Exercise instructions: Stop at the line containing "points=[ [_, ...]": every line of the listing from the first up to that one must be set down exactly.

Data below:
"""

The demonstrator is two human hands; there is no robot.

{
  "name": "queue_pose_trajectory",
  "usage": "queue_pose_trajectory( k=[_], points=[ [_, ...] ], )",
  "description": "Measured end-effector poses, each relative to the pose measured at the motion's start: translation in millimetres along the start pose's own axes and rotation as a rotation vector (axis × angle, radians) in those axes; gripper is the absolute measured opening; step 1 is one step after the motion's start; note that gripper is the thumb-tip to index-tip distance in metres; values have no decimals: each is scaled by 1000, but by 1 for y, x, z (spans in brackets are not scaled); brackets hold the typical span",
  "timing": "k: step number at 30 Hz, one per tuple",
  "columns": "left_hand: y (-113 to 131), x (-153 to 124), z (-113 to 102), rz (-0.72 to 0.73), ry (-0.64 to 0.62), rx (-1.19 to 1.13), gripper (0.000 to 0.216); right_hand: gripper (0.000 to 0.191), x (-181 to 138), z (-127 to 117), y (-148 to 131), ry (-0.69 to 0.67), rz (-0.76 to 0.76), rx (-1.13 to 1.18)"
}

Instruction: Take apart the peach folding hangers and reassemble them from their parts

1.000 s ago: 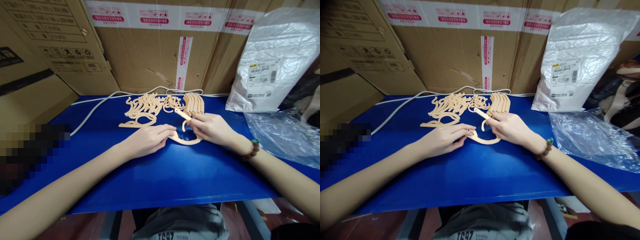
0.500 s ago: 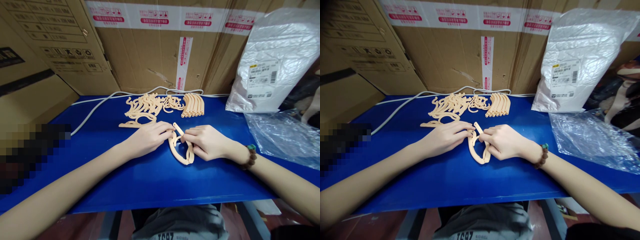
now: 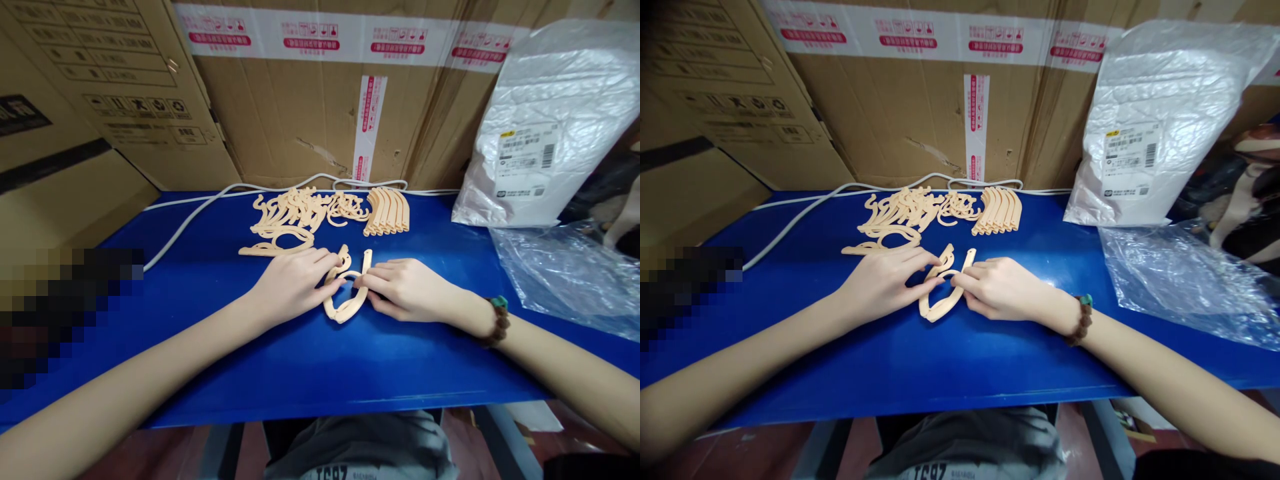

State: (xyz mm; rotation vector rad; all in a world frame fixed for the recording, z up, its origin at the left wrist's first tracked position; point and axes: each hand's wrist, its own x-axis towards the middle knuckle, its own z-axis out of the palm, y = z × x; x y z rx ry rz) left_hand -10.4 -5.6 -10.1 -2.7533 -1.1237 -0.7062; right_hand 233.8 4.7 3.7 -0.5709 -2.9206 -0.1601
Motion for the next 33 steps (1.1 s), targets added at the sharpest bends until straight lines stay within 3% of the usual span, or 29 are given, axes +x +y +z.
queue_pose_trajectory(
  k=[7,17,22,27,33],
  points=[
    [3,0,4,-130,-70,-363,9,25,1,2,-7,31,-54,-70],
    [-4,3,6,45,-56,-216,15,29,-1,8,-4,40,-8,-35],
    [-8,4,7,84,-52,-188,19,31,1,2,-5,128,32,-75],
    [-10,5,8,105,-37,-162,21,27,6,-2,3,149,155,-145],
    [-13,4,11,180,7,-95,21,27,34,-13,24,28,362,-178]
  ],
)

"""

Written response:
The demonstrator is two human hands; there is no robot.

{
  "name": "queue_pose_trajectory",
  "usage": "queue_pose_trajectory( k=[_], points=[ [_, ...] ], )",

The output has been completed.